In this answer to this question about the transpose of a (1,1) tensor, the answerer gives the following equation: $$(A^T)_j{}^i=A^i{}_j$$ as the transpose of the tensor $A$. My question is, what does the LHS and RHS of this equation mean precisely, and what is the general rule that allows one to write an equation like this? My confusion is that $(A^T)_j{}^i$ seems to be an element of the space $V^* \otimes W$ while $A^i{}_j$ an element of $W \otimes V^*$. These are different spaces so we shouldn't be able to write an equality there. This suggests that this equation can only be meaningfully interpreted if we interpret the indices as actual indices of a multi-dimensional array, rather than as abstract index notation for tensors, which means we chose a basis. But then how would we write the transpose of a (1,1) tensor abstractly, without reference to a basis?

Answer 1

The linked post comes from Physics.SE and, in physics, the distinction between indices which label the entry in a multi-dimensional array and abstract indices is not always made.

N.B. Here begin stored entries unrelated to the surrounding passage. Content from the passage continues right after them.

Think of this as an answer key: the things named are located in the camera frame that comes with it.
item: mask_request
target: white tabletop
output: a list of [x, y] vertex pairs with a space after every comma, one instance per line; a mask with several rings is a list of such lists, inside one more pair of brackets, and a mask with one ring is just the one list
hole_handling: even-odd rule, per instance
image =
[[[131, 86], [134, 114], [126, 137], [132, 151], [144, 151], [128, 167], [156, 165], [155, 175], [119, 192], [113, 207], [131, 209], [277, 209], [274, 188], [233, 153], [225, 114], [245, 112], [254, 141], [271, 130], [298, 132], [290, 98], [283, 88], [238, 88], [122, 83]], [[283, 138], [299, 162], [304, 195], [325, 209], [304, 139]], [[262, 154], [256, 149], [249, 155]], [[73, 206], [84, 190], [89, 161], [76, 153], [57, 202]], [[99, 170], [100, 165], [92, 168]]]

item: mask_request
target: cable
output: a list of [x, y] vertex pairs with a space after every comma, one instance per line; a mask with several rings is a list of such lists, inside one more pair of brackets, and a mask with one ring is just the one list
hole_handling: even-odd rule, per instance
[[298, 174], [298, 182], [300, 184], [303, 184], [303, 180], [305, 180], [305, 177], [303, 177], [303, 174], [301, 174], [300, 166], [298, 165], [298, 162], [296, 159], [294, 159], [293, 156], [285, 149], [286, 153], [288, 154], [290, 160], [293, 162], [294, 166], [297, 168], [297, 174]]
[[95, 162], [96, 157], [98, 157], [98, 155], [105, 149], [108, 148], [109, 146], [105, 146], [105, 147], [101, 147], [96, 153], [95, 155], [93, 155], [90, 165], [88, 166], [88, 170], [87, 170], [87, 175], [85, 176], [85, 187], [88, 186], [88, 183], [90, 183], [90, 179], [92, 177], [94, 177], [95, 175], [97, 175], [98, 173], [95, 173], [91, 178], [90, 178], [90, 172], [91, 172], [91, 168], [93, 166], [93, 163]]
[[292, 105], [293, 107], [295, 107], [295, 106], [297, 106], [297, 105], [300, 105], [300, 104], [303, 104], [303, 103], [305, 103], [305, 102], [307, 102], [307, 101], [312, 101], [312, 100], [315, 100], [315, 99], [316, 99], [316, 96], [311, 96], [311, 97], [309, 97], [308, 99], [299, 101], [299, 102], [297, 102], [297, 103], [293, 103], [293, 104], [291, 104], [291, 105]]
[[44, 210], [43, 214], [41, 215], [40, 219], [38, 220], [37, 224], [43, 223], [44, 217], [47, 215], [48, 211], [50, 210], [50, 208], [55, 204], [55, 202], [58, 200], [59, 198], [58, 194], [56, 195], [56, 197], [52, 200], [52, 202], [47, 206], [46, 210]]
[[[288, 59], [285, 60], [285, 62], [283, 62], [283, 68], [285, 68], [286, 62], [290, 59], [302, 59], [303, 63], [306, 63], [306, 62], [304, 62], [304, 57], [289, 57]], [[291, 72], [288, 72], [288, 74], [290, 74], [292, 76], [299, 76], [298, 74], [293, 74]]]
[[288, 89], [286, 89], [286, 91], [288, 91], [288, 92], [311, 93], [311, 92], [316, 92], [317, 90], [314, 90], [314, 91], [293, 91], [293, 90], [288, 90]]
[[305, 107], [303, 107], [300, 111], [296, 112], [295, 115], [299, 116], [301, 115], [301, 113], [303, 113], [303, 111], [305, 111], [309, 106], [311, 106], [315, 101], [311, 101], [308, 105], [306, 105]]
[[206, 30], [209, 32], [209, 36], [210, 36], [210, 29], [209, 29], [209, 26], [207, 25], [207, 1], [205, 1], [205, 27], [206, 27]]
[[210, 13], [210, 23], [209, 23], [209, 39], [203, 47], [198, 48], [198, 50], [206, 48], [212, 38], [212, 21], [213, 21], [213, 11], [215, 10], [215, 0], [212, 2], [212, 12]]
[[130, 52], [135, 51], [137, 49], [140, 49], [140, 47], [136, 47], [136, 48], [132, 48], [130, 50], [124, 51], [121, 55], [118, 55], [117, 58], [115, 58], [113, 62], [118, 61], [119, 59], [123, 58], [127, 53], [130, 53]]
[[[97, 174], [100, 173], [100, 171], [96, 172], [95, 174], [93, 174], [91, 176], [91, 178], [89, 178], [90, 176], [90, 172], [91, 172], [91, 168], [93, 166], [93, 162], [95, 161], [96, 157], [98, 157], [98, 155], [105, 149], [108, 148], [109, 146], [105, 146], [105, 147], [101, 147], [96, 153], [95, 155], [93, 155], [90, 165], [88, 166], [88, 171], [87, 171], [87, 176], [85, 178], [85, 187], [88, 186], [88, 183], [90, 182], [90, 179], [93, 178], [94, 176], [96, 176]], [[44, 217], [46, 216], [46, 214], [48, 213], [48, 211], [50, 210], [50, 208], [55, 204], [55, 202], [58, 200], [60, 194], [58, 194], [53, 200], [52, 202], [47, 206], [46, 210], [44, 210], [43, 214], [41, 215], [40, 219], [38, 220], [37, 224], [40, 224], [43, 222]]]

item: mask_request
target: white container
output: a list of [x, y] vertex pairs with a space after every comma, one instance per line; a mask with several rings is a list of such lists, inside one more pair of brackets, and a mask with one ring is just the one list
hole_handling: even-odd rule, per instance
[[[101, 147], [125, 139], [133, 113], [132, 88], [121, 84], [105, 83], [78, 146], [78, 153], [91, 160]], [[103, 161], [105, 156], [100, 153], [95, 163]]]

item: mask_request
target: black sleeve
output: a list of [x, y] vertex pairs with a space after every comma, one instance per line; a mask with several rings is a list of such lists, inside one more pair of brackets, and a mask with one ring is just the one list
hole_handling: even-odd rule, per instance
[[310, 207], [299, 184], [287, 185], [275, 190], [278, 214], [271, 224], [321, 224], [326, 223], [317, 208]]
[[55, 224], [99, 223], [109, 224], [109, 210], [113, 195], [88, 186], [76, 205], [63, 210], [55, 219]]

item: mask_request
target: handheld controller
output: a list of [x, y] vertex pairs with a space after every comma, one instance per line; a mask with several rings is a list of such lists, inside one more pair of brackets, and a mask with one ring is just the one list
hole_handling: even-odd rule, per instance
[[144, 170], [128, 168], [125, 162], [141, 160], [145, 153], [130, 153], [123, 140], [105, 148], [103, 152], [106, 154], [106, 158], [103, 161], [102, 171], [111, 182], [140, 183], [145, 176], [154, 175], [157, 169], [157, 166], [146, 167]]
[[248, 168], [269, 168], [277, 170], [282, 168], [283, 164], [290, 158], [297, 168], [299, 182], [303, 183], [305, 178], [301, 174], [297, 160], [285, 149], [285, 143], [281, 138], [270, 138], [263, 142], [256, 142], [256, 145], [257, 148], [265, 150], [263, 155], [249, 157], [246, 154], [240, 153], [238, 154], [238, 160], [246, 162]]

In the first case, we are only dealing with an equality between matrices, which happens to hold in any basis. This is possible because the two spaces $V^*\otimes W$ and $W\otimes V^*$ are canonically isomorphic.

To deal with this in abstract index, we take the convention that permutations of indices represent the corresponding braiding maps.

Given $n$-vector spaces $V_1\otimes \ldots \otimes V_n$ and a permutation $\sigma \in\mathfrak S_n$, there is a natural braiding map : $$\tau_\sigma : V_1\otimes \ldots\otimes V_n \to V_{\sigma(1)}\otimes \ldots V_{\sigma(n)}$$

If $T \in V\otimes W$ and $R \in W\otimes V$, then $T_{ab} = R_{ba}$ means $T = \tau_{(12)}R$.

In our case, we have $A^T = \tau_{(12)}A$ with $\tau_{(12)}$ the braiding map $W\otimes V^*\to V^*\otimes W$.